You can add whatever additional hardware you want to your CEPC. Some possibilities are:

  • Serial Advanced Technology Attachment (SATA) or Integrated Drive Electronics (IDE) hard disk drive
  • Advanced Technology Attachment Packet Interface (ATAPI) CD drive
  • USB Host Controller
  • USB/PS2 input devices
  • Peripheral Component Interconnect (PCI) audio card
  • Additional Ethernet port

Configuring Hardware

Configuring a CEPC is like configuring the hardware on a PC. Consult the CEPC motherboard documentation or the CEPC motherboard manufacturer's website for information on entering Setup and configuring the BIOS. You can use standard PC references and the documentation for the components as a guide when configuring your CEPC.

The motherboard and PCI cards are configured in the BIOS automatically or you configure them by using the setup utility. If you use ISA cards, you must manually configure them, and you must verify that none of the PCI cards conflict with the ISA cards.

Serial Ports

The BIOS setup utility configures the serial ports. The default BIOS settings for most motherboards configure the on-board serial port as COM1.

The setup utility refers to the physical serial ports as, for example, Serial Port 1 and Serial Port 2. Assigning a specific IRQ and I/O address to the physical port connects it to the logical communication port in the OS, such as COM1 or COM2. You can configure any serial port to be any available COM port (COM1 through COM4).

The following table shows the configuration and usage for COM1 and COM2. Sboot indicates that the computer downloads messages and images via a serial port. Eboot indicates that the computer downloads messages and images via Ethernet.

Serial Port IRQ IO Address Usage




Sboot or eboot debug messages




Sboot remote connection to Platform Builder

Sboot and eboot are not interrupt-driven, so the IRQ setting is irrelevant to them.

The standard configuration of a CEPC uses a serial port as the standard debug port and an Ethernet port for downloading and debugging.

Configuring Ethernet Ports

You can use any PCI or ISA Ethernet adapter that is NE2000, SMC9000, or RTL8139 compatible. The boot disk and board support package (BSP) images are configured by default for CEPCs with a single PCI Ethernet port. If you have multiple ports, the Ethernet bootloader (eboot) uses the port with the lowest IRQ for the remote connection to Platform Builder.

Because the Ethernet drivers that are used for downloading run-time images and the kernel independent transport layer (KITL) do not always support interrupt sharing, be sure that the Ethernet port has its own IRQ.

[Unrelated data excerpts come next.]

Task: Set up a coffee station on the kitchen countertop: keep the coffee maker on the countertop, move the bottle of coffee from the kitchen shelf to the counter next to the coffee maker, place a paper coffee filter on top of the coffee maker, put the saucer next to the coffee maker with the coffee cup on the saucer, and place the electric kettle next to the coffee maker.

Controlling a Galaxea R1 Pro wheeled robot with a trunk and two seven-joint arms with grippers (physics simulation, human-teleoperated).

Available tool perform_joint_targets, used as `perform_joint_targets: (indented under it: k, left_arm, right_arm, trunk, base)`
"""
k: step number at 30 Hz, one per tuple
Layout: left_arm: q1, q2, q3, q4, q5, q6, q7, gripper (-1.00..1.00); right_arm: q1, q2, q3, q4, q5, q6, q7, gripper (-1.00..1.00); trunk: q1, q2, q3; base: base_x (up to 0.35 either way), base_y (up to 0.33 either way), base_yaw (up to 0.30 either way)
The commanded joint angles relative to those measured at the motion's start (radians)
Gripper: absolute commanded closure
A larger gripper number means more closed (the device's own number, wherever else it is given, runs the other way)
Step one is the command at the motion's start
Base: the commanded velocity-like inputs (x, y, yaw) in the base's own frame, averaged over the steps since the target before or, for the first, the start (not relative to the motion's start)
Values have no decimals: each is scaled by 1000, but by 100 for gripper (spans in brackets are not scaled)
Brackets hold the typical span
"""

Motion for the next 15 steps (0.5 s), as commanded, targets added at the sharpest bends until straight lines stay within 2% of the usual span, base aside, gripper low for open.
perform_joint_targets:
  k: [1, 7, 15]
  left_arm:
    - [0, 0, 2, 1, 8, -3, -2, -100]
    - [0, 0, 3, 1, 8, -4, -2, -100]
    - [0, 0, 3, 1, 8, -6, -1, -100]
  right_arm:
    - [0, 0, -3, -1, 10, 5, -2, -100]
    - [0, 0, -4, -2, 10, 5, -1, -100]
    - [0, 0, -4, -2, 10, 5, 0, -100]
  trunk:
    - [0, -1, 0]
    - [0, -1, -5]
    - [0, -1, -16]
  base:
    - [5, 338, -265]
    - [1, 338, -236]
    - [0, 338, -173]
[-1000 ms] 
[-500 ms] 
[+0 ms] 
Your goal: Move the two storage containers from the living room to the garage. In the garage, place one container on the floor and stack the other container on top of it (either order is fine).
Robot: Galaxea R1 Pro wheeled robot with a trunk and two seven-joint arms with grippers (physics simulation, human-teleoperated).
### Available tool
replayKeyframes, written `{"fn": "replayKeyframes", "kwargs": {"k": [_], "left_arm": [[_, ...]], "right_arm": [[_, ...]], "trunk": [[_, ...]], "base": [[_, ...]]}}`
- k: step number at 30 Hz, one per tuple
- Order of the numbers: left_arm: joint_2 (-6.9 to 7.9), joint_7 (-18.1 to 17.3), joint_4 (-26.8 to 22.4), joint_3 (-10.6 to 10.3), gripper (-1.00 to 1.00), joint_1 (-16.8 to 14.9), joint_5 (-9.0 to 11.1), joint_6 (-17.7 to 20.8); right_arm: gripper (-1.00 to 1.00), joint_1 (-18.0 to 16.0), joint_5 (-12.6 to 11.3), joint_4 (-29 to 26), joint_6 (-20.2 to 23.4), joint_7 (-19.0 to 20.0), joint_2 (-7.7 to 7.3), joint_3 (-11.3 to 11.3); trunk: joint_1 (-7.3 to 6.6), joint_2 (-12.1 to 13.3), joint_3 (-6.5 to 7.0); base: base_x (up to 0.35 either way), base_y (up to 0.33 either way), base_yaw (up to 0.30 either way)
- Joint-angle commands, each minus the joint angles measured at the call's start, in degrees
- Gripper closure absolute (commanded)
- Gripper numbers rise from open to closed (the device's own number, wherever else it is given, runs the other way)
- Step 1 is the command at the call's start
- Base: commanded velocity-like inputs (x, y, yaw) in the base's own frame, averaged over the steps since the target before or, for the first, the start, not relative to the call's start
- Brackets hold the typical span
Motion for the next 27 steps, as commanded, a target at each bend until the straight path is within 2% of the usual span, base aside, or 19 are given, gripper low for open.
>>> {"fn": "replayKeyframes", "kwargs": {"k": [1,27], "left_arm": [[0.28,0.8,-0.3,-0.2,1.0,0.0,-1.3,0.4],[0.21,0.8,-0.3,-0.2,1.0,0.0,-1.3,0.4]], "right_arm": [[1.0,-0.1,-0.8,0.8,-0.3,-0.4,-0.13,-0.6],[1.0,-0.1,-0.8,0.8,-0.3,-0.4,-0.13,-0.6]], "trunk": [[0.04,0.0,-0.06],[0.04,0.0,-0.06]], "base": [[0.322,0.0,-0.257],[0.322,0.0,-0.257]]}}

If you use ISA Ethernet adapters, you must edit the Autoexec.bat file on the boot disk and create a new bootloader that is configured for the ISA adapters.

If you have a compatible PCI adapter that the bootloader does not recognize, you can add support for it in the BSP.

Configuring a Video Card

You can use any PCI or AGP video card that supports the VESA 2.0 or VESA 3.0 standard. The only configuration that you must do is to choose a video mode when you run the bootloader.

The boot disk contains a program, Vesatest.exe, which will test the video card and display the video modes that it supports.